• _Your objective_: Go to the line in the entries below that holds "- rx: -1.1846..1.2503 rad" and repeat exactly from there through the line that holds "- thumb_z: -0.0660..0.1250", inclusive.
Exercise data section start
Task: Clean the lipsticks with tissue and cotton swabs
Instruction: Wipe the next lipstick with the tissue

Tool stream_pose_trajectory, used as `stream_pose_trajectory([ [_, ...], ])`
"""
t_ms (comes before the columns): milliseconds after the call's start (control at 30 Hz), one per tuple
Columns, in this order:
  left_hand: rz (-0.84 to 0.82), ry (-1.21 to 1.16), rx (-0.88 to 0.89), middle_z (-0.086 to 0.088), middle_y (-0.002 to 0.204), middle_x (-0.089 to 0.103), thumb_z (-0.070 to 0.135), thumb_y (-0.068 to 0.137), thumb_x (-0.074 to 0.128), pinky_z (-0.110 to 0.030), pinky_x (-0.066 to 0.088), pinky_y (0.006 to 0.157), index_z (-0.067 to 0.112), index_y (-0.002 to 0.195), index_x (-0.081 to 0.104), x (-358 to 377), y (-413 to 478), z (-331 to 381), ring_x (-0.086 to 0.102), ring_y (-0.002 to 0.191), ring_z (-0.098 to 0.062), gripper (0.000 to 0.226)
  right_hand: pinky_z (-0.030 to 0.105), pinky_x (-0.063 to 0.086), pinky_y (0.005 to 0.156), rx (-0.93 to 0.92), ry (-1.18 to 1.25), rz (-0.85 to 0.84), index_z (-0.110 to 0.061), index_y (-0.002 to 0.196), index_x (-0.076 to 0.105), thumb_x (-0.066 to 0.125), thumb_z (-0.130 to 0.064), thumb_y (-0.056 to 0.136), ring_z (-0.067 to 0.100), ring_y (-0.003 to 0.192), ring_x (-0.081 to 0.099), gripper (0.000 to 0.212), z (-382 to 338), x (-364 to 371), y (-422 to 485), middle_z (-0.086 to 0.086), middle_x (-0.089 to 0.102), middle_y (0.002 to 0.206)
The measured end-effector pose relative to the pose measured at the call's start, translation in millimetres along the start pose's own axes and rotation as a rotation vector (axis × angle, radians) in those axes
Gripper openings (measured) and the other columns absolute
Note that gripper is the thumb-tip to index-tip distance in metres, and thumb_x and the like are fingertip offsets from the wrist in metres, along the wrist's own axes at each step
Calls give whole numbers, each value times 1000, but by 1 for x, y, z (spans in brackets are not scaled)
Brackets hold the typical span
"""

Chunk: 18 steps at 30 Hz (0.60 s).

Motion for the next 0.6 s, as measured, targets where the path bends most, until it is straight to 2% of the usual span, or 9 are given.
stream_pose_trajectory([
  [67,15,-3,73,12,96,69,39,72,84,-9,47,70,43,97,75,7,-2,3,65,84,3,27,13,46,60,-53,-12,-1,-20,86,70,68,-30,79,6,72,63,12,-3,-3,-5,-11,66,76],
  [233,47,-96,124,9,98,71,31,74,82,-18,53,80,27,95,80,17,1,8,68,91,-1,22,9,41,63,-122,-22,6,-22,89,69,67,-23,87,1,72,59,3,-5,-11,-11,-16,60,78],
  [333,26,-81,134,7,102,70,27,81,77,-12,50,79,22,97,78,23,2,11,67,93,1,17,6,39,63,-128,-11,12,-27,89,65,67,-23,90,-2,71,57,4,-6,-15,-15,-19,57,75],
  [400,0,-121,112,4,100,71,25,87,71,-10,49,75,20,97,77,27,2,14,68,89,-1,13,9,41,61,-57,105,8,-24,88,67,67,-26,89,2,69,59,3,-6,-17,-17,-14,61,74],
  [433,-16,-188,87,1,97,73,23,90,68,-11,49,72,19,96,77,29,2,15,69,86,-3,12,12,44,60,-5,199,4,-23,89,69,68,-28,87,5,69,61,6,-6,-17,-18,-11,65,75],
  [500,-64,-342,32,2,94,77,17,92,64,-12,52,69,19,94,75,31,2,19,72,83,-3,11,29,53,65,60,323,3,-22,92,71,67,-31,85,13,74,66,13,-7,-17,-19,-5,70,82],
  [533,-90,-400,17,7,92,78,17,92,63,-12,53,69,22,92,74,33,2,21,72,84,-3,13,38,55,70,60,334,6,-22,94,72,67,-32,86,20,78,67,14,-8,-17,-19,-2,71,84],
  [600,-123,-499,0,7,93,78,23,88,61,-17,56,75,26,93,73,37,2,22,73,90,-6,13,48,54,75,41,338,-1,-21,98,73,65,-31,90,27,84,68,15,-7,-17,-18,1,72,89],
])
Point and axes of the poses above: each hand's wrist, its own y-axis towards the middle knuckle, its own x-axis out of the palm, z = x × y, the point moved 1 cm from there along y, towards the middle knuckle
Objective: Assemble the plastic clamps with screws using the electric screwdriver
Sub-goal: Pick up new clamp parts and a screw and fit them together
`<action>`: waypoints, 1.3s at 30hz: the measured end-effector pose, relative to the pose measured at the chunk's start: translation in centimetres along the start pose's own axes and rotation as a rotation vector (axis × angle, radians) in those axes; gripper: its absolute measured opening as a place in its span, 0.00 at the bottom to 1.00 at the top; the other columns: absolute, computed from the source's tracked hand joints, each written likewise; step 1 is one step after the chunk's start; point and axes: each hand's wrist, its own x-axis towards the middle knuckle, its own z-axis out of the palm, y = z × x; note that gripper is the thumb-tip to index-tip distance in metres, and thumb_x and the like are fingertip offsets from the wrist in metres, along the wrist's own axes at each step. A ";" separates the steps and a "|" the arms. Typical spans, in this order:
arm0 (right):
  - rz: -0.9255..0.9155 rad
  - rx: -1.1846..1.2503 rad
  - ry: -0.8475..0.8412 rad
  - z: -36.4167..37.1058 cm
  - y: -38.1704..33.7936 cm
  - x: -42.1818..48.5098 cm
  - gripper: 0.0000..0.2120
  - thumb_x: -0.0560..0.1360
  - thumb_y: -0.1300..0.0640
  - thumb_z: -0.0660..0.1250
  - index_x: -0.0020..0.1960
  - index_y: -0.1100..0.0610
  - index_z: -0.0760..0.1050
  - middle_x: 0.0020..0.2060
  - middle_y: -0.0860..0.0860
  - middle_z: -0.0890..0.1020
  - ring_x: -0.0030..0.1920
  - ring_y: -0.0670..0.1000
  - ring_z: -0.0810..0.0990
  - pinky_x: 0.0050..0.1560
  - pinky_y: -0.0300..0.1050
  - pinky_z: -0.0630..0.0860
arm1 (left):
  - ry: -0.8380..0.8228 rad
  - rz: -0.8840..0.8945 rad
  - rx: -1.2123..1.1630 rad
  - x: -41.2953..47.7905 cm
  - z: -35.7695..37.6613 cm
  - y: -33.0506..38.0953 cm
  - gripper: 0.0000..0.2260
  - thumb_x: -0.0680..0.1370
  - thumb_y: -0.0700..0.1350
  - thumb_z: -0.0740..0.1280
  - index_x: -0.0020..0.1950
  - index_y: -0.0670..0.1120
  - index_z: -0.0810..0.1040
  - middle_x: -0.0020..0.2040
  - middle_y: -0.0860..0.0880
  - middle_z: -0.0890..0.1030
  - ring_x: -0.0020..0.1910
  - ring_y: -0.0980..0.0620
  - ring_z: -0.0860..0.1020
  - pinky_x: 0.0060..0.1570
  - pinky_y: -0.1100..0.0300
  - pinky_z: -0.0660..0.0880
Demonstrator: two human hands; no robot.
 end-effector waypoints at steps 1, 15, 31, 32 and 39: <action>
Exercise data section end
• _The completed task_:
  - rx: -1.1846..1.2503 rad
  - ry: -0.8475..0.8412 rad
  - z: -36.4167..37.1058 cm
  - y: -38.1704..33.7936 cm
  - x: -42.1818..48.5098 cm
  - gripper: 0.0000..0.2120
  - thumb_x: -0.0560..0.1360
  - thumb_y: -0.1300..0.0640
  - thumb_z: -0.0660..0.1250

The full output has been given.